◆ WORK REQUIRED ◆
What is needed is the whole of the data, set down exactly.

◆ MATERIAL PROVIDED ◆
***
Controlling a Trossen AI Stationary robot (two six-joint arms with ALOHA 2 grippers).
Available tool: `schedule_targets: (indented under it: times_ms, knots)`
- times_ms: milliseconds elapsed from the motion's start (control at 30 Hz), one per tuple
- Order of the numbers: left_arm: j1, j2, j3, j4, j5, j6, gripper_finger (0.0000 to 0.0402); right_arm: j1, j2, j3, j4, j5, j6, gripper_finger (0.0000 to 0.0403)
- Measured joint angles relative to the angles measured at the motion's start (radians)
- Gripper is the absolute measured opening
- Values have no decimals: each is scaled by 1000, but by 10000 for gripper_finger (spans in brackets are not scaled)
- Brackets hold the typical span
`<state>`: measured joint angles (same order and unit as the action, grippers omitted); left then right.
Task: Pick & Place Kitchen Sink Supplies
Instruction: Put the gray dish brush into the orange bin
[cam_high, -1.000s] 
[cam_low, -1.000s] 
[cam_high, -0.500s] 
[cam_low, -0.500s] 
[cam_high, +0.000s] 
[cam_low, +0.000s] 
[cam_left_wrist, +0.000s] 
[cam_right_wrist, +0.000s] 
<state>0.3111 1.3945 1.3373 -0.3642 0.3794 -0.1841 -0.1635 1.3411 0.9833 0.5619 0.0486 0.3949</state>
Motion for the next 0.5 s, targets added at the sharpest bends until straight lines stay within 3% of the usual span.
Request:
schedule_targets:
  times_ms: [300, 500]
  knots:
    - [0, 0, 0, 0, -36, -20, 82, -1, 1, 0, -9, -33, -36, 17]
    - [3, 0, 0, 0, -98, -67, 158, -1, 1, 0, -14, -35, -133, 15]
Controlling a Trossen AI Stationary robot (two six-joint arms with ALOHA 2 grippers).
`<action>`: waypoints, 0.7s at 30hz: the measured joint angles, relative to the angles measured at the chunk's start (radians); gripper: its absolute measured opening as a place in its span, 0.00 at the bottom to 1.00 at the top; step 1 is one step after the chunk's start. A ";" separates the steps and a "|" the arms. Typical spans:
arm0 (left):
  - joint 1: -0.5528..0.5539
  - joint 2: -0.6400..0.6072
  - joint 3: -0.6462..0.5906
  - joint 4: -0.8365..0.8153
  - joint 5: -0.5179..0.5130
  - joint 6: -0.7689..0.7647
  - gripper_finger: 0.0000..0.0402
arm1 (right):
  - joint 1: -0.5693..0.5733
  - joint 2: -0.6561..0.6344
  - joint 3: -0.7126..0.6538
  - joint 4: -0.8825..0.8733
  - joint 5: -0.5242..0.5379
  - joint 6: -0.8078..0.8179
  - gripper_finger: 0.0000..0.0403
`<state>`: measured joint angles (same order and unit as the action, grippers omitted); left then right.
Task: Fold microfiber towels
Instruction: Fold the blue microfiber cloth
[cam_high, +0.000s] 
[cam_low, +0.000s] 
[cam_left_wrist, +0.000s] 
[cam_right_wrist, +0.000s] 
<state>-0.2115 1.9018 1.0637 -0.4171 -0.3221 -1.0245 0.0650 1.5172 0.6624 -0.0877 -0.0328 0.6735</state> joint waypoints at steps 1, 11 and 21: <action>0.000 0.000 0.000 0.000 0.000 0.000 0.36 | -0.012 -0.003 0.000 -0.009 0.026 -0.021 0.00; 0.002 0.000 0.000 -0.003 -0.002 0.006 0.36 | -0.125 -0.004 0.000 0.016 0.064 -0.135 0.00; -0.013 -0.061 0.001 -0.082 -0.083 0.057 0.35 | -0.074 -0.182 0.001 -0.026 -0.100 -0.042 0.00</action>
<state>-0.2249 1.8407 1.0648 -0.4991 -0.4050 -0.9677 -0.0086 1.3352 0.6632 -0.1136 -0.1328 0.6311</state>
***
◆ RESPONSE AREA ◆
Controlling a Trossen AI Stationary robot (two six-joint arms with ALOHA 2 grippers).
Available tool: `schedule_targets: (indented under it: times_ms, knots)`
- times_ms: milliseconds elapsed from the motion's start (control at 30 Hz), one per tuple
- Order of the numbers: left_arm: j1, j2, j3, j4, j5, j6, gripper_finger (0.0000 to 0.0402); right_arm: j1, j2, j3, j4, j5, j6, gripper_finger (0.0000 to 0.0403)
- Measured joint angles relative to the angles measured at the motion's start (radians)
- Gripper is the absolute measured opening
- Values have no decimals: each is scaled by 1000, but by 10000 for gripper_finger (spans in brackets are not scaled)
- Brackets hold the typical span
`<state>`: measured joint angles (same order and unit as the action, grippers omitted); left then right.
Task: Pick & Place Kitchen Sink Supplies
Instruction: Put the gray dish brush into the orange bin
[cam_high, -1.000s] 
[cam_low, -1.000s] 
[cam_high, -0.500s] 
[cam_low, -0.500s] 
[cam_high, +0.000s] 
[cam_low, +0.000s] 
[cam_left_wrist, +0.000s] 
[cam_right_wrist, +0.000s] 
<state>0.3111 1.3945 1.3373 -0.3642 0.3794 -0.1841 -0.1635 1.3411 0.9833 0.5619 0.0486 0.3949</state>
Motion for the next 0.5 s, targets added at the sharpest bends until straight lines stay within 3% of the usual span.
Request:
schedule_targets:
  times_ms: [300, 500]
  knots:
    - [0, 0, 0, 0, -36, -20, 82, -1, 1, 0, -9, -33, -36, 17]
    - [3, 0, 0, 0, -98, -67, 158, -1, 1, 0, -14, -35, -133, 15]
Controlling a Trossen AI Stationary robot (two six-joint arms with ALOHA 2 grippers).
`<action>`: waypoints, 0.7s at 30hz: the measured joint angles, relative to the angles measured at the chunk's start (radians); gripper: its absolute measured opening as a place in its span, 0.00 at the bottom to 1.00 at the top; step 1 is one step after the chunk's start. A ";" separates the steps and a "|" the arms. Typical spans:
arm0 (left):
  - joint 1: -0.5528..0.5539
  - joint 2: -0.6400..0.6072
  - joint 3: -0.6462..0.5906
  - joint 4: -0.8365..0.8153
  - joint 5: -0.5179..0.5130
  - joint 6: -0.7689..0.7647
  - gripper_finger: 0.0000..0.0402
arm1 (right):
  - joint 1: -0.5693..0.5733
  - joint 2: -0.6561..0.6344
  - joint 3: -0.7126..0.6538
  - joint 4: -0.8825..0.8733
  - joint 5: -0.5242..0.5379
  - joint 6: -0.8078..0.8179
  - gripper_finger: 0.0000..0.0403
`<state>`: measured joint angles (same order and unit as the action, grippers omitted); left then right.
Task: Fold microfiber towels
Instruction: Fold the blue microfiber cloth
[cam_high, +0.000s] 
[cam_low, +0.000s] 
[cam_left_wrist, +0.000s] 
[cam_right_wrist, +0.000s] 
<state>-0.2115 1.9018 1.0637 -0.4171 -0.3221 -1.0245 0.0650 1.5172 0.6624 -0.0877 -0.0328 0.6735</state> joint waypoints at steps 1, 11 and 21: <action>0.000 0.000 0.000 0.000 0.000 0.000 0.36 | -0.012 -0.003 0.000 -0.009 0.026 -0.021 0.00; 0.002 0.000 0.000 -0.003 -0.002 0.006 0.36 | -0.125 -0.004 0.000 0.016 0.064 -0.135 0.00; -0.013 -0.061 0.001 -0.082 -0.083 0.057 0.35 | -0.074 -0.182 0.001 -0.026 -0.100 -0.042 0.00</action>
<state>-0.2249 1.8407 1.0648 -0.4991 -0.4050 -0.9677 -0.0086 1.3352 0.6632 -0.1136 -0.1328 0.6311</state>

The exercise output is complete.